I miss being able to celebrate today with people of like mind. I miss being a part of spiritual group. Something consistent. Having a sense of a “family.” Spiritual “communities” now are always full of egocentric people playing the holier than thou card. Or are to out of range that while their intentions are good, their feet are not firmly planted on the ground. Being spiritual and not religious–that’s a hard thing. There are no “churches” for Neo-Pagan Shamans. We are either solitary or we find other like ourselves. I have tried starting my own little group. Trouble is, its a lot of work to write rituals and get a group going. Its a lot to find people who want to get together regularly.
I miss my family-in the backyard, with my dad cooking on the grill. Eating dinner on the back porch in the summer. I haven’t seen my parents in 3 years. My relationship with them has gotten better–mostly because I have worked on myself–and realized things I couldn’t accept before. I miss old friends. I miss silly conversations. I miss nights out. Creating silly memories.

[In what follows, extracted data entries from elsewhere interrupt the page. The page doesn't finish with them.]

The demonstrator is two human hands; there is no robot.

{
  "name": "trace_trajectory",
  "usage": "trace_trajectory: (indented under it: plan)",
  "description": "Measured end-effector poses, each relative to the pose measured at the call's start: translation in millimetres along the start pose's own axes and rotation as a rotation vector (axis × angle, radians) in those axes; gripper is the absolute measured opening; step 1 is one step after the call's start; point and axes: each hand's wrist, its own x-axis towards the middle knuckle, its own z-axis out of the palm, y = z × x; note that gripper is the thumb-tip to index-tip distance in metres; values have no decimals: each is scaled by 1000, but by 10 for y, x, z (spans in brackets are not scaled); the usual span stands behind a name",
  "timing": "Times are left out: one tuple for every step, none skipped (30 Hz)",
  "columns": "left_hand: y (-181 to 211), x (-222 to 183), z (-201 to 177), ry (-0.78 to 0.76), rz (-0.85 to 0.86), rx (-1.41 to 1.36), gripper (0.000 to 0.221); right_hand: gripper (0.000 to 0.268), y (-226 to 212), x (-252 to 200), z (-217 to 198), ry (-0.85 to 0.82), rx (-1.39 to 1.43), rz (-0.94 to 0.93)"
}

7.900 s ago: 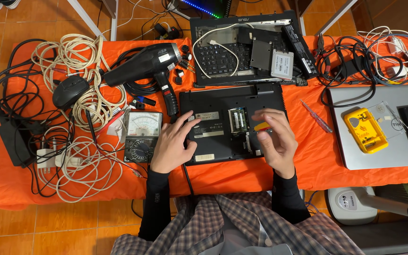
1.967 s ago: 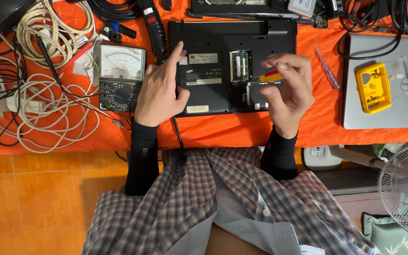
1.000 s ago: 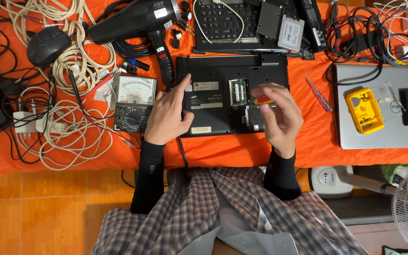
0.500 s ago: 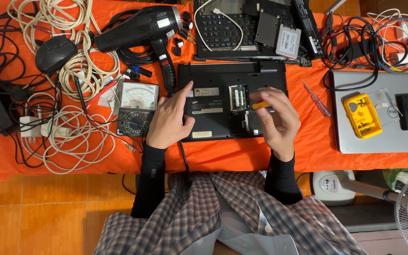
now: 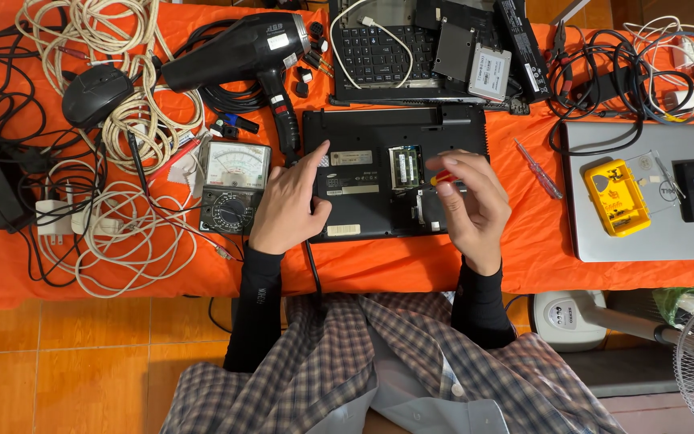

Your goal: The recorder is disassembling a Samsung laptop using a screwdriver to inspect or repair internal components.

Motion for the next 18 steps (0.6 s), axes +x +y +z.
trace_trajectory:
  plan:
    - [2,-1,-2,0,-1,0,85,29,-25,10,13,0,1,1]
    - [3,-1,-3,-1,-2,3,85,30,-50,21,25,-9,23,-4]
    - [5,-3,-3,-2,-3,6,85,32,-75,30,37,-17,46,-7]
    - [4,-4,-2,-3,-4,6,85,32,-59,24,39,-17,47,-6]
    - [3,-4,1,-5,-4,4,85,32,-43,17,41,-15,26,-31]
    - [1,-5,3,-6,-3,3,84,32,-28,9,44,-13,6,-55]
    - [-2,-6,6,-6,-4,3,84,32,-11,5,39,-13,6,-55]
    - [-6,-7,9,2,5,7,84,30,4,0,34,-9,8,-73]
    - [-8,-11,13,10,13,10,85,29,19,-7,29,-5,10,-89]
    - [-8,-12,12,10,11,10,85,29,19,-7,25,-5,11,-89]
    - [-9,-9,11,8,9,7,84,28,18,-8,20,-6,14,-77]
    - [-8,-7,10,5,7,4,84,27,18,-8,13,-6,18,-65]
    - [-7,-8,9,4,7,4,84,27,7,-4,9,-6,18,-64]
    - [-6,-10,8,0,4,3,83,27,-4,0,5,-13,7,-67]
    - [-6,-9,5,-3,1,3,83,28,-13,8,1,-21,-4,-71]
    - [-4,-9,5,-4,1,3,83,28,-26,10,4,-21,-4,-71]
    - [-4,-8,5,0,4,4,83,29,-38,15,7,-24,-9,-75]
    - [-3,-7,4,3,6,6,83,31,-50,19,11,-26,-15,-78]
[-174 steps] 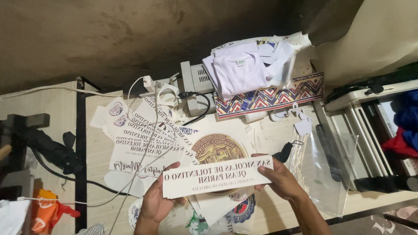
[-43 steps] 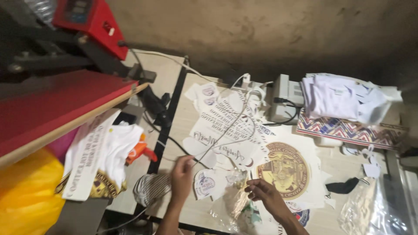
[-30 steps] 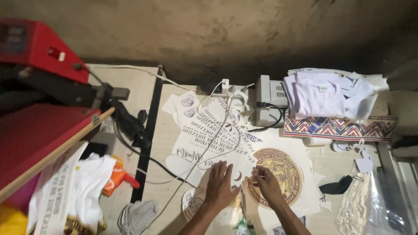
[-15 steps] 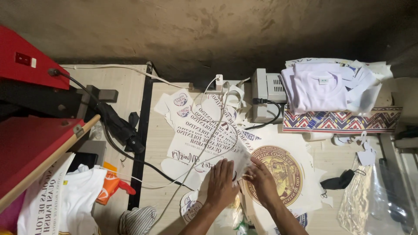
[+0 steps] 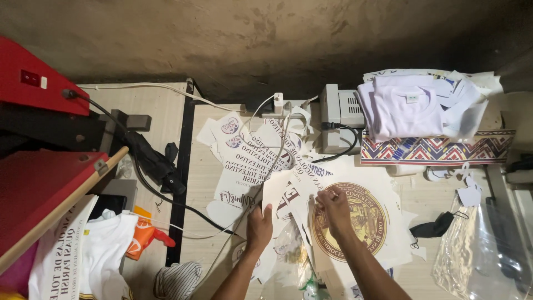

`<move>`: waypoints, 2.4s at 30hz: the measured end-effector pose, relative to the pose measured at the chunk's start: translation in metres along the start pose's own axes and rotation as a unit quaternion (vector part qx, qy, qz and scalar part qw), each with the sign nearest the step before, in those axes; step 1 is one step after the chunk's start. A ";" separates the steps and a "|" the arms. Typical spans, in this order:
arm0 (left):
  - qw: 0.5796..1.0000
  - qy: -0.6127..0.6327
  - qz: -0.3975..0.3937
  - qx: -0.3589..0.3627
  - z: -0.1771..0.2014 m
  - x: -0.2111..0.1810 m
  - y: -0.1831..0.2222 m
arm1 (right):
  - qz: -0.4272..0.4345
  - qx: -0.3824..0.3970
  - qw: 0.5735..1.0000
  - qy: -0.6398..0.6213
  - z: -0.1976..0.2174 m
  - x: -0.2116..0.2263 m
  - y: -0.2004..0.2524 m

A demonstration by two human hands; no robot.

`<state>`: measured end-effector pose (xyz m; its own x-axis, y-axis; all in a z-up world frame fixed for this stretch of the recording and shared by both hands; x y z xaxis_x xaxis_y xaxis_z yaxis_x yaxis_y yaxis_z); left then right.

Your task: Inspecting and sorting various printed heat transfer designs for t-shirts at a printing workbench.

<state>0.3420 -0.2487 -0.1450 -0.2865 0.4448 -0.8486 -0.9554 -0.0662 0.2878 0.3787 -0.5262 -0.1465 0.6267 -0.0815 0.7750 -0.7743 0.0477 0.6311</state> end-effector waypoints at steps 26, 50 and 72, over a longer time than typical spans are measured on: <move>0.997 0.019 -0.033 0.067 -0.032 -0.064 0.055 | 0.094 0.222 0.963 -0.122 -0.081 -0.004 0.085; 0.983 0.056 -0.117 0.132 0.024 -0.101 0.094 | -0.068 0.003 0.991 -0.112 0.209 -0.103 0.202; 0.970 0.010 -0.020 0.243 -0.094 -0.140 0.053 | 0.045 0.002 0.979 0.199 0.280 -0.008 0.123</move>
<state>0.3244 -0.3986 -0.0526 -0.2557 0.4215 -0.8700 -0.8207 0.3810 0.4258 0.2540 -0.7981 -0.0842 0.5395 0.3169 0.7801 -0.8282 0.0326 0.5595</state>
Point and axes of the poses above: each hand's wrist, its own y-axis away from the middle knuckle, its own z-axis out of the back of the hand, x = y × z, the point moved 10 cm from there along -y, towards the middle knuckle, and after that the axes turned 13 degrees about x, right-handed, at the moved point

I miss the feeling of feeling like I should be normal. I am not normal. I will never be normal. Its not in my life to be normal. But sometimes, it was nice to wake up and think, “yes, I am just like everyone else” ~ even though I know that’s a lie. I am not like the regular folks out there. I am not a traditionalist. I never will be.
I will never feel totally stable. I am always seeking. I am a seeker. I will always be searching. And sometimes searching means introspection and acceptance. It means realizing that in what you let go and miss the most — there are things gained. Life, I think, is much like having a good book. Sometimes, you like to re-read chapters and remember the chapters–and see how the characters enfold. How they grow chapter to chapter.
I have a had a lot of changes the past few years. I have shed my skin so many times its hard to keep track. And while I miss a lot of things, I have gained a lot. But I know, that I will always feel like there is something missing.
And I am always going to be trying to find it—whatever it is.